### AIM OF THE TASK
Copy out the lines below that hold the word "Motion".
===== DATA FOR THE TASK
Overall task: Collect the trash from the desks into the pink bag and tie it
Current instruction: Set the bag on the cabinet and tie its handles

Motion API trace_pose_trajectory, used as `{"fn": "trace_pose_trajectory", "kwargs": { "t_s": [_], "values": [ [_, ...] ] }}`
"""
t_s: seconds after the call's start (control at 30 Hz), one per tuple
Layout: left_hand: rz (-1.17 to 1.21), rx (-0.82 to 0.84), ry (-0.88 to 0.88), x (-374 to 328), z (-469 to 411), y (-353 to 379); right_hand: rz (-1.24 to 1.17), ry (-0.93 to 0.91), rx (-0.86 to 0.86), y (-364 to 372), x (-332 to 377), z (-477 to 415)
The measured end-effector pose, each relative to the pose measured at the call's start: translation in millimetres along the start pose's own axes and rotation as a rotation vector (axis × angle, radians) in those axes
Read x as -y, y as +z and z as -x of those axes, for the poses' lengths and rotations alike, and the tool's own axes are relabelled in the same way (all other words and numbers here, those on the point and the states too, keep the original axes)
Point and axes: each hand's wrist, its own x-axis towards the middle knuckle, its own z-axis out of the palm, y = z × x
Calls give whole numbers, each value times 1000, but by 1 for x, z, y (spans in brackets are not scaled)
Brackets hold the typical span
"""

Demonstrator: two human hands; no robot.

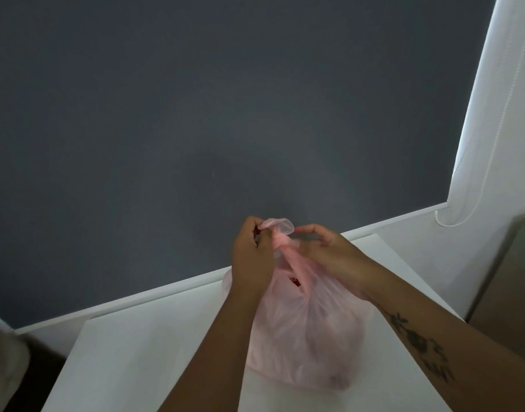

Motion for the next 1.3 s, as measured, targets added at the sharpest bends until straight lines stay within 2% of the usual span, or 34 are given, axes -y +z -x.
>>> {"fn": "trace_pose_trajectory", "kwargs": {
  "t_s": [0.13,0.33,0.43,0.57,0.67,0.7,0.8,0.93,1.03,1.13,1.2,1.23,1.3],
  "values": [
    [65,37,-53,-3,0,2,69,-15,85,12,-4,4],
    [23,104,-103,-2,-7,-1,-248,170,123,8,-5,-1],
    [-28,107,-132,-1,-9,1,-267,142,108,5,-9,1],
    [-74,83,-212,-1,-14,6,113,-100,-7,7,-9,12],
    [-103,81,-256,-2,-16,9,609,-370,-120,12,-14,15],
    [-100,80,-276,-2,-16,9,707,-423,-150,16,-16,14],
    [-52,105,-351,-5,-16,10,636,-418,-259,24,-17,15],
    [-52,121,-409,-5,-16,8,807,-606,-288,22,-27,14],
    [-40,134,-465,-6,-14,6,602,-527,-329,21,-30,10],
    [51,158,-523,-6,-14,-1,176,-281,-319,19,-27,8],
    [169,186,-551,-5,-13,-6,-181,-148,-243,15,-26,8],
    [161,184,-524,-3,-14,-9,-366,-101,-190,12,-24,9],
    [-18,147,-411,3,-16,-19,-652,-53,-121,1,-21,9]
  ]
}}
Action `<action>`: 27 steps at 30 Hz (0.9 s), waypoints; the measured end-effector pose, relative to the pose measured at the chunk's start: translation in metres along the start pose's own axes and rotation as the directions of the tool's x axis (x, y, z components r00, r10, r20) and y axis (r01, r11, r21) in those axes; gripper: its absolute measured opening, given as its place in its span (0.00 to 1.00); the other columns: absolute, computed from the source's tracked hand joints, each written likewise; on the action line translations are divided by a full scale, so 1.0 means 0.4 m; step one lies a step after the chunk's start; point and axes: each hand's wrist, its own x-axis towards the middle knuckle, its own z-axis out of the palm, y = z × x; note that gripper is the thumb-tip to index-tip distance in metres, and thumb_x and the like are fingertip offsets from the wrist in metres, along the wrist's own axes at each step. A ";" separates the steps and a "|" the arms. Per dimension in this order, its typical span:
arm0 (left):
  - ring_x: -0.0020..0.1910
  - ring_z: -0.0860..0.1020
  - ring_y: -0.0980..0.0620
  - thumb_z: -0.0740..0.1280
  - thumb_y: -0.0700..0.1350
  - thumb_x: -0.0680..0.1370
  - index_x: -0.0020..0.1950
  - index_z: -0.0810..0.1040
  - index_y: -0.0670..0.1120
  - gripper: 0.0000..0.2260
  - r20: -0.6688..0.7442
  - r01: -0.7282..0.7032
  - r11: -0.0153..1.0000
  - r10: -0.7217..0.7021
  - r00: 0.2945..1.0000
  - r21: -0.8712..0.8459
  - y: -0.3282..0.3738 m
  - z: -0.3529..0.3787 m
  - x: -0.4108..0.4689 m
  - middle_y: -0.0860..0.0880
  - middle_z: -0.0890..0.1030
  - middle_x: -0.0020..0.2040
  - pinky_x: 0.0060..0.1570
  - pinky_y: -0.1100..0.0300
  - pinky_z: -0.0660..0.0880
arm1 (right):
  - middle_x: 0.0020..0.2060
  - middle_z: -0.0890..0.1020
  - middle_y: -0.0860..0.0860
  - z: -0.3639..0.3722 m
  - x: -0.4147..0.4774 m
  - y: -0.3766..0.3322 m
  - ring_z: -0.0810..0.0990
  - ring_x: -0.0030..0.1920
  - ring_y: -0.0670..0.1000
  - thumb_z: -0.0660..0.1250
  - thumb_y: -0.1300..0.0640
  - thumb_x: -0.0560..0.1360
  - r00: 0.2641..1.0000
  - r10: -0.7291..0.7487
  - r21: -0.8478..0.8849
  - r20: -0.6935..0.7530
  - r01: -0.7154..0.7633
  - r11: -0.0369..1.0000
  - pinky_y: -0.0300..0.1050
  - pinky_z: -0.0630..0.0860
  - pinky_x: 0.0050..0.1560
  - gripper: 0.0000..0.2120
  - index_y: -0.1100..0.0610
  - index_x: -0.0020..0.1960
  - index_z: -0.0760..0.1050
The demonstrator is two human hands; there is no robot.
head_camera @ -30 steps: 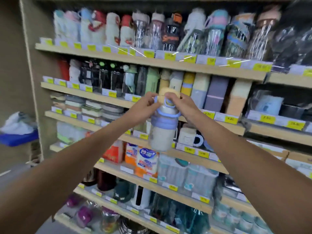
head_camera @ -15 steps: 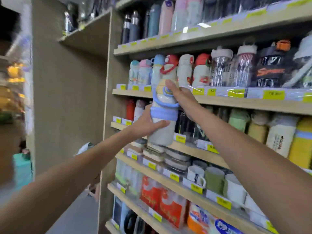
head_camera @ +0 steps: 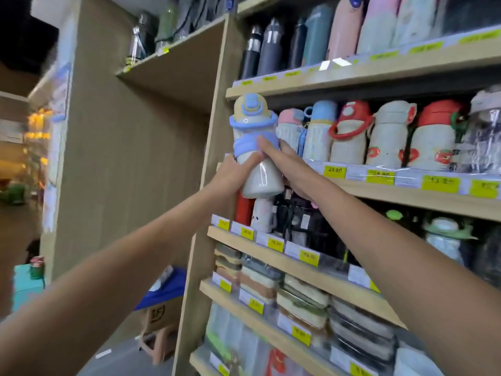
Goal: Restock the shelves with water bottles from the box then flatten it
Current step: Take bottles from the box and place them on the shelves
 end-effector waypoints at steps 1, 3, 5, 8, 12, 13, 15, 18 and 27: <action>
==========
### ANSWER SECTION
Motion API trace_pose_trajectory, used as `{"fn": "trace_pose_trajectory", "kwargs": { "t_s": [_], "values": [ [_, ...] ] }}`
Motion for the next 1.3 s, as measured, targets added at the sharpest bends until straight lines stay within 2% of the usual span, or 34 are given, axes -y +z -x.

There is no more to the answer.